Limiting payment rate increases for drug payments based on ASP. Currently, physicians are paid for administering certain drugs at a rate of ASP plus 6%, but there is no limit on how much those payments can increase over time; staff members noted at a commission meeting in March that between January 2010 and January 2017, nine of the top 20 highest-expenditure drugs had annual ASP growth of 5% or more. Under the proposal, manufacturers would have to pay a rebate if their products' ASP exceeded a particular inflation benchmark, such as the consumer price index.
Instituting consolidated billing codes for biosimilar drugs. Currently, brand-name drugs and their generic counterparts are paid under a single billing code; the proposed policy would require reference biologics and their biosimilars also to be paid under a single code. The Health and Human Services Secretary also might consider use of a consolidated billing code for groups of products with similar health effects, commission staff member Nancy Ray said at the March meeting.
To make it more attractive for physicians to transfer to the DVP, the ASP add-on percentage would be cut. If implemented, the recommendation would decrease spending by an estimated $250-$750 million in the first year and $1 billion to $5 billion over 5 years, according to commission staff.
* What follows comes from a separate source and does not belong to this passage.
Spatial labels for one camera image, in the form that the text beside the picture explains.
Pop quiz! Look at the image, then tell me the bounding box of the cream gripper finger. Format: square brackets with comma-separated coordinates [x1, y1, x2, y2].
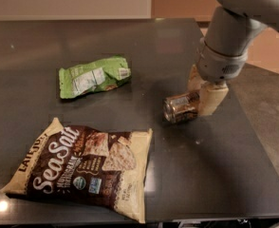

One concern with the DVP is how sensitive providers might be to changes in the drug formulary, manufacturer, or price that might come as a result, said commission member Alice Coombs, MD, a critical care specialist at Milton Hospital in Weymouth, Mass. However, she added, "the golden nugget [of this] is the inflation rebate."
"I've got some parts I'm more optimistic about than others," said commission member Jack Hoadley, PhD, of Georgetown University here. "I'm skeptical about some aspects of the DVP, [although] it's grown on me a bit over the discussions -- it's definitely something worth trying."
The commission also heard a presentation on possible responses in case Congress and the Trump administration decide to institute a Medicare premium support program, in which Medicare beneficiaries would receive a set amount of money from the federal government to purchase one of several health insurance plans offered to them. Commission staff member Eric Rollins outlined several ideas:
The Medicare fee-for-service program should remain available and be treated like a competing plan
The use of a standard benefit package or another form of standardization would make it easier for beneficiaries to understand their options
Plans offered should have flexibility to include alternate forms of cost-sharing and to offer extra benefits
Beneficiaries would need good decision support tools to make informed choices
Competitive bidding should be used to set benchmarks
The base premium should be similar to the Part B premium
The effects of a premium support plan are "highly uncertain," according to Rollins, who added that the effects would vary across areas. Some beneficiaries would switch to lower-cost plans, but it's not clear how many, he said.
Commissioners expressed concern about the idea. "I worry about Medicare becoming too much of an income-related program, which undermines the whole point of social insurance," said commissioner Kathy Buto, MPA, a health policy expert from Arlington, Va. If low-income beneficiaries can only go to certain providers because they are in a lower-cost plan, "we are creating a two-tiered system of care."
Commission chair Francis Crosson, MD, a retired physician from Los Altos, Calif., emphasized that although MedPAC was looking at what to do if premium support were implemented, it was not endorsing the idea. "Going in that direction is not the position of the commission," he said. "We simply attempted to say... that based on the fact that others are thinking about this and it's our responsibility to provide facts and advice if we can, that we would do that service. But we have not taken a position about moving from traditional Medicare to this model."